Those pictures came out great! It was very nice to have the kiddos out to play - but I completely understand what you are saying about distraction! 

How'd the pics of Jayden running Tim all over come out? THAT was hilarious...

Thanks again for the b-day cupcakes...sorry for the sugar rush!


----------



## Sara Findley (Feb 27, 2008)

Your welcome Kameron, I just felt bad we didnt make it out on friday. Oh and some of the pics came out ok, but they were playing too close and I had my long lense on.. punks.  

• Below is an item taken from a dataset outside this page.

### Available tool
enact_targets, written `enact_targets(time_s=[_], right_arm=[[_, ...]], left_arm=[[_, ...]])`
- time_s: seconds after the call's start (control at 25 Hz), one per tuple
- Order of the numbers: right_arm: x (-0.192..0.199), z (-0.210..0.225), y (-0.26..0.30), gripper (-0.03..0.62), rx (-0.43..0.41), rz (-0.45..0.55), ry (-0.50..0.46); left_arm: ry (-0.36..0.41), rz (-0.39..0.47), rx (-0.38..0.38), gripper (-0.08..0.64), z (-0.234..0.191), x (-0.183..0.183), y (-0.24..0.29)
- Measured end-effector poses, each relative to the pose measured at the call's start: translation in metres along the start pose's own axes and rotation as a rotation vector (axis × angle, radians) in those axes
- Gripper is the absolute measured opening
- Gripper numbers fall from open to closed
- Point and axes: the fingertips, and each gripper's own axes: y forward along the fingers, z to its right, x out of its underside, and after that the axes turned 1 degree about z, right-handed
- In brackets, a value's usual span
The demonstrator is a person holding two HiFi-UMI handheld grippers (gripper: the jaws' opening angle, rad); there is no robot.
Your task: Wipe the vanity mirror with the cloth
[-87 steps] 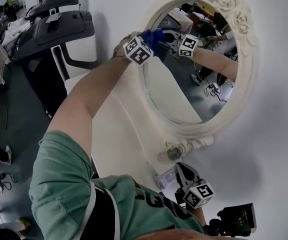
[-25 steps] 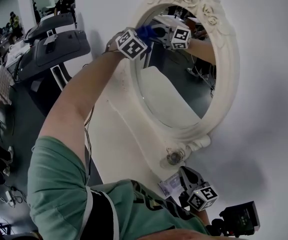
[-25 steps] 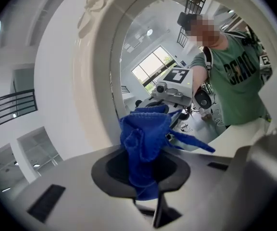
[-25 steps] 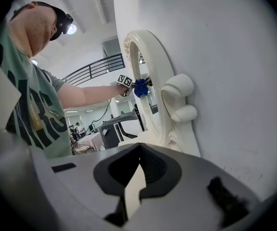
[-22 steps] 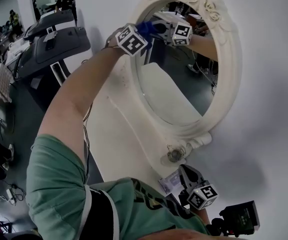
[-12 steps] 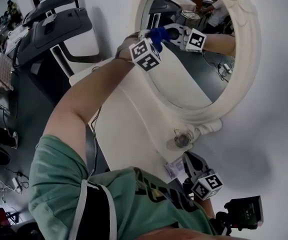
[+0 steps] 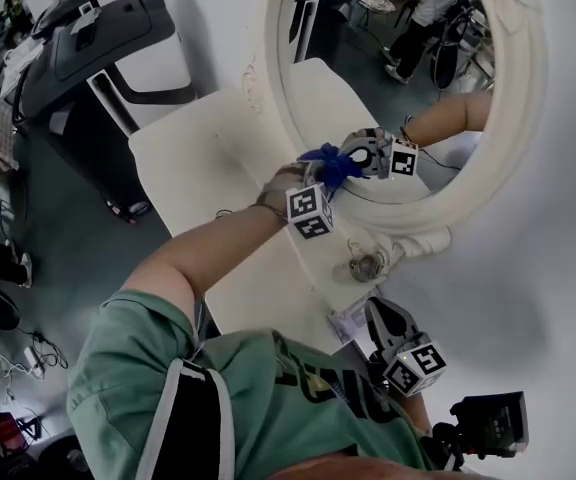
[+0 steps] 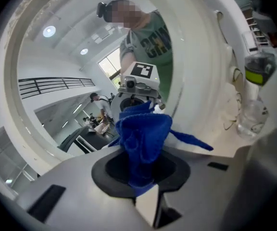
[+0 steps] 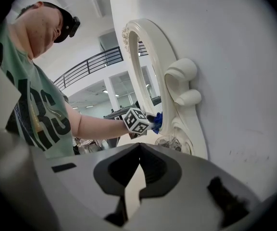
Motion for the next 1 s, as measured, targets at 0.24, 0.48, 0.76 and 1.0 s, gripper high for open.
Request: enact_targets(time_s=[0.24, 0.48, 0.76, 1.0], right_arm=[[-0.004, -0.004, 0.002, 0.012, -0.006, -0.004, -0.017], [-0.012, -0.003, -0.005, 0.012, 0.004, 0.041, -0.032], [-0.012, 0.009, -0.011, 0.012, 0.018, 0.084, -0.033], [-0.013, 0.014, -0.015, 0.012, 0.016, 0.107, -0.028]], left_arm=[[0.046, 0.005, 0.041, 0.078, 0.013, 0.002, 0.004], [-0.049, 0.013, 0.101, 0.081, -0.021, 0.003, -0.005], [-0.179, 0.14, -0.282, 0.082, -0.273, -0.058, -0.069], [-0.187, 0.188, -0.478, 0.083, -0.402, -0.12, -0.121]])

This is jaden "attacking" then getting chased off with the stick.


----------



## Michelle Kutelis (Sep 28, 2006)

Yes but does she "out"? MY daughter could out at that age....after doing a pretty credible hold and bark...


----------



## Lisa Maze (Mar 30, 2007)

Actually at one point during training the decoy I was working with stopped mid-session to cock his ear at the shrill barking coming from the center of the field. Since several club members have new pups he assumed it was one of them. When he realized it was Jaden he exclaimed that he was just glad no ones Malinois had such a hysterical, high pitched bark. Funny, to me she sounds just like a Border Terrier!

Lisa


----------



## Sara Findley (Feb 27, 2008)

Nah she doesnt out, she is a dirty biter lol. 

Oh yeah Lisa I had forgot about that part LOL. Oh and her and Elena have been making thier dog stuffies bite bad kens that slap barbies..  young mondioringers in the making.


----------